*WHAT THE TASK ASKS*
Reproduce every line of the listing exactly.

-----

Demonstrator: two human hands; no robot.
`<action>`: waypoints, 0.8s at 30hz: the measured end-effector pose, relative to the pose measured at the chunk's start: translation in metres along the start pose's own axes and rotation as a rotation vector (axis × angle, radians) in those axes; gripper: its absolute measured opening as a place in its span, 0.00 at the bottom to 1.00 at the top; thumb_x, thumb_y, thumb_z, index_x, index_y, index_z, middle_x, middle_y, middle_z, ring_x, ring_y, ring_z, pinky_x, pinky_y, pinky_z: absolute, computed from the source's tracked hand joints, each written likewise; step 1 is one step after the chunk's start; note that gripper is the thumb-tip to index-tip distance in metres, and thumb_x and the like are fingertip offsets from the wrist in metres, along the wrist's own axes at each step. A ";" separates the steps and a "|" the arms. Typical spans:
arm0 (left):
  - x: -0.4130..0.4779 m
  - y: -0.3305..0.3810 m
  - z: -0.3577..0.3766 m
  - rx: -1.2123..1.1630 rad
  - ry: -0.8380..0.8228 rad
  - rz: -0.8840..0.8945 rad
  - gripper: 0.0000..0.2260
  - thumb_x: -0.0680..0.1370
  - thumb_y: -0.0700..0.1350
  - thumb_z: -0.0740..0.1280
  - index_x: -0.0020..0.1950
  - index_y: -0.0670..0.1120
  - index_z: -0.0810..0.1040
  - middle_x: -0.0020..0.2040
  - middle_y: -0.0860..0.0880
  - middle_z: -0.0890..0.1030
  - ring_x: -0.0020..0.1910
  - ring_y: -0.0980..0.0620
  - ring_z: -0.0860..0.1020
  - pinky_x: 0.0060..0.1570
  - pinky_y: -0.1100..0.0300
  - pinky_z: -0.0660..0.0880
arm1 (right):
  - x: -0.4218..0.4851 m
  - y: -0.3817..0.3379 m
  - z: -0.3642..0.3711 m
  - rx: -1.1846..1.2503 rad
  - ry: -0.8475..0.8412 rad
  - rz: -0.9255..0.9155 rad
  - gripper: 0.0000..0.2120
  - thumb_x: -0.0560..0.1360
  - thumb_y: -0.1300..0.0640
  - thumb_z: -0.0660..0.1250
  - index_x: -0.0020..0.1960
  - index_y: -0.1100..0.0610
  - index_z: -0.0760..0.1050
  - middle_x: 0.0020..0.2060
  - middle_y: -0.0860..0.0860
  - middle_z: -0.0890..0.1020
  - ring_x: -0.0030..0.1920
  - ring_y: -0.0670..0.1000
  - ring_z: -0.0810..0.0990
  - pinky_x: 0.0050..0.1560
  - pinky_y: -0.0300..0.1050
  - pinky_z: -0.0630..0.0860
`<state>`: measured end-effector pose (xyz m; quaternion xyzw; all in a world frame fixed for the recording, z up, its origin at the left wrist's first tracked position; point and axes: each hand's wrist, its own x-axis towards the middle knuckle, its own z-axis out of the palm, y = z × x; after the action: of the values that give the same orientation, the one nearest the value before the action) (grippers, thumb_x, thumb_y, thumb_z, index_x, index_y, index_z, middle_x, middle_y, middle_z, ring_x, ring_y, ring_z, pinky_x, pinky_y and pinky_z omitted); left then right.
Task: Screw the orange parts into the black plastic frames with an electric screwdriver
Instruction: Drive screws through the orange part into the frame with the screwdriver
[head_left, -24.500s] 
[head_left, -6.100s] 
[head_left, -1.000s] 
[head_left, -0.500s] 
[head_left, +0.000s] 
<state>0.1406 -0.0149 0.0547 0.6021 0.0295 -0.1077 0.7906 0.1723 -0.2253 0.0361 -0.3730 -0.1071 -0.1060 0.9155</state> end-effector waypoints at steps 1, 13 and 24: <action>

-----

*RESULT OF THIS TASK*
Demonstrator: two human hands; no robot.
`<action>`: waypoints, 0.8s at 30hz: the measured end-effector pose, relative to the pose measured at the chunk's start: translation in metres along the start pose's own axes and rotation as a rotation vector (axis × angle, radians) in those axes; gripper: its absolute measured opening as a place in its span, 0.00 at the bottom to 1.00 at the top; thumb_x, thumb_y, thumb_z, index_x, index_y, index_z, middle_x, middle_y, middle_z, ring_x, ring_y, ring_z, pinky_x, pinky_y, pinky_z: absolute, computed from the source's tracked hand joints, each written likewise; step 1 is one step after the chunk's start; note that gripper is the thumb-tip to index-tip distance in metres, and thumb_x and the like are fingertip offsets from the wrist in metres, along the wrist's own axes at each step. A ";" separates the steps and a "|" the arms. Typical spans:
arm0 (left):
  - x: -0.4130..0.4779 m
  - y: -0.3305..0.3810 m
  - z: -0.3577..0.3766 m
  - rx: -1.2123..1.1630 rad
  - ry: -0.8380..0.8228 rad
  - rz: -0.8840..0.8945 rad
  - gripper: 0.0000..0.2260
  - thumb_x: -0.0680..0.1370
  - thumb_y: -0.0700..0.1350
  - thumb_z: -0.0740..0.1280
  - index_x: -0.0020..0.1950
  - index_y: -0.0670..0.1120
  - index_z: -0.0810..0.1040
  - middle_x: -0.0020..0.2040
  - middle_y: -0.0860..0.0880
  - middle_z: -0.0890..0.1030
  - ring_x: -0.0020..0.1910
  - ring_y: -0.0980..0.0620
  - ring_z: -0.0860..0.1020
  - pinky_x: 0.0060..0.1570
  - pinky_y: -0.1100..0.0300
  - pinky_z: -0.0660..0.0880
arm1 (right):
  - x: -0.4218..0.4851 m
  - y: -0.3817..0.3379 m
  - z: -0.3642..0.3711 m
  - rx: -1.1846..1.2503 rad
  - ry: -0.8475..0.8412 rad
  - rz: -0.9255..0.9155 rad
  - gripper: 0.0000..0.2120
  - thumb_x: -0.0560..0.1360
  - thumb_y: -0.1300..0.0640
  - thumb_z: -0.0660..0.1250
  - index_x: -0.0020..0.1960
  - index_y: -0.1100..0.0610
  - index_z: -0.0760..0.1050
  - middle_x: 0.0020..0.2060
  - middle_y: -0.0860..0.0860
  - middle_z: -0.0890..0.1020
  - ring_x: -0.0030..0.1920
  - ring_y: -0.0670..0.1000
  - ring_z: -0.0810..0.0990
  - pinky_x: 0.0050..0.1560
  - pinky_y: -0.0300..0.1050
  - pinky_z: -0.0630..0.0860
`<state>`: measured end-effector pose (xyz m; quaternion xyzw; all in a world frame fixed for the recording, z up, its origin at the left wrist's first tracked position; point and axes: each hand's wrist, its own x-axis towards the middle knuckle, its own z-axis out of the palm, y = z × x; after the action: of the values that give the same orientation, the one nearest the value before the action) (grippers, thumb_x, thumb_y, thumb_z, index_x, index_y, index_z, middle_x, middle_y, middle_z, ring_x, ring_y, ring_z, pinky_x, pinky_y and pinky_z omitted); left then right.
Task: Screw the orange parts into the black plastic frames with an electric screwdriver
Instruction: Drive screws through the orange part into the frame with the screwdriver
[head_left, -24.500s] 
[head_left, -6.100s] 
[head_left, -1.000s] 
[head_left, -0.500s] 
[head_left, +0.000s] 
<state>0.1406 -0.0149 0.0547 0.6021 0.0295 -0.1077 0.7906 0.1723 -0.2253 0.0361 -0.3730 -0.1071 -0.1060 0.9155</state> end-effector waypoints at steps 1, 13 and 24: <action>

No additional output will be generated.